Venclexta is a potent selective inhibitor of the B-cell lymphoma-2 (BCL-2) protein that works by preventing cancer cells from over-producing this protein, priming them for programmed cell death. It is being developed and marketed by Genentech and AbbVie.
Gazyva is a monoclonal antibody that has been designed to bind CD20, a protein found on the surface of B cells, including malignant CLL/SLL cells, destroying them. It is also being marketed by Genentech, a subsidiary of Roche.
After granting Priority Review and the designation of Breakthrough Therapy to Venclexta in combination with Gazyva for the treatment of untreated CLL patients, the FDA has now approved it as a first-line treatment for patients with CLL or SLL. The prescribing information can be found here.
“Venclexta plus Gazyva is the only chemotherapy-free option of fixed duration that provides durable responses to help people live longer without progression of their disease, compared to a standard of care,” Genentech’s Sandra Horning, MD, chief medical officer and head of global product development, said in a press release.

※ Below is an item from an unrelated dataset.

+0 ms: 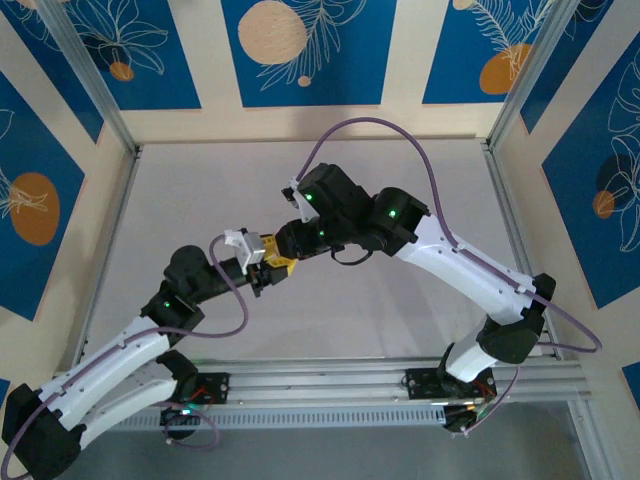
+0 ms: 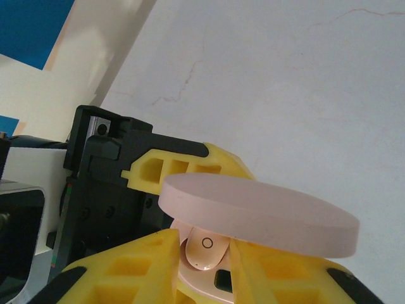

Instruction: Insert the wireless bluetooth earbuds into the charging case

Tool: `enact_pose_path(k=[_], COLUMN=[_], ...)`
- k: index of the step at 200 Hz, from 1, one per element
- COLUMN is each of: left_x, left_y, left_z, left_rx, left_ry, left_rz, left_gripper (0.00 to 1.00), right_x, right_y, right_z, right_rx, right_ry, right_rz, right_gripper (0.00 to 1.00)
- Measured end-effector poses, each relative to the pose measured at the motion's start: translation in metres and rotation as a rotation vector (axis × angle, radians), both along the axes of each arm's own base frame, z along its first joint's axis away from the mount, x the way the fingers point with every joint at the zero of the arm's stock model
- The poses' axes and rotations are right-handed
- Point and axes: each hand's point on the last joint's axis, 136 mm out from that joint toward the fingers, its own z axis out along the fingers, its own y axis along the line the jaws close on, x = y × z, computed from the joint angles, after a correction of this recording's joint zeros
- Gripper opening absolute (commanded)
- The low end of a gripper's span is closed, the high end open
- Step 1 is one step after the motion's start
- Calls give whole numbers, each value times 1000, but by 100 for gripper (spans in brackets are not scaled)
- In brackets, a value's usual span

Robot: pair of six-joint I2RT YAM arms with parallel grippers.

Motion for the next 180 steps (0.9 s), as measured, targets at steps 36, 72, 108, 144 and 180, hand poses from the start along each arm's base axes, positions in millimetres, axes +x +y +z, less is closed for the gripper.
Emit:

“Today’s approval represents our longstanding commitment to helping people with blood cancers throughout the course of their disease, and we are excited to provide this new option for untreated chronic lymphocytic leukemia,” she said.
The approval was based on data from the prospective, multicenter, randomized, open-label, CLL14 Phase 3 trial (NCT02242942), whose findings will be presented at the American Society of Clinical Oncology (ASCO) Annual Meeting, May 31-June 4 in Chicago.
The study was designed to assess the safety and efficacy of the fixed-duration combination of Venclexta plus Gazyva compared to Gazyva plus chlorambucil in a group of CLL untreated patients.
The trial enrolled 432 patients who were randomly assigned to receive either one year of treatment with Venclexta together with six months of therapy with Gazyva, or a six-month treatment with Gazyva plus chlorambucil, followed by an additional six months of chlorambucil.
The trial’s primary endpoint was to assess progression-free survival (the time patients lived without their disease worsening). Secondary endpoints included treatment safety assessments, minimal residual disease (MRD, very low number of cancer cells remaining after treatment) status, overall response, overall survival, and duration of response.
Results showed that patients receiving the double combination of Venclexta and Gazyva had a reduction of approximately 67% in the risk of disease progression or death, compared to those treated with Gazyva plus chlorambucil.
In addition, patients treated with Venclexta and Gazyva had a significantly higher percentage of MRD negativity in bone marrow and peripheral blood samples — 57% versus 17% for bone marrow; and 76% versus 35% for peripheral blood.
A tissue or blood sample is considered MRD-negative when less than one malignant cancer cell is detected among 10,000 white blood cells.
The most common adverse events associated with Venclexta plus Gazyva included low white blood cell counts, diarrhea, fatigue, nausea, low red blood cell counts, and upper respiratory tract infections.
Additional regulatory submissions based on data from the CLL14 trial to other health authorities worldwide are underway.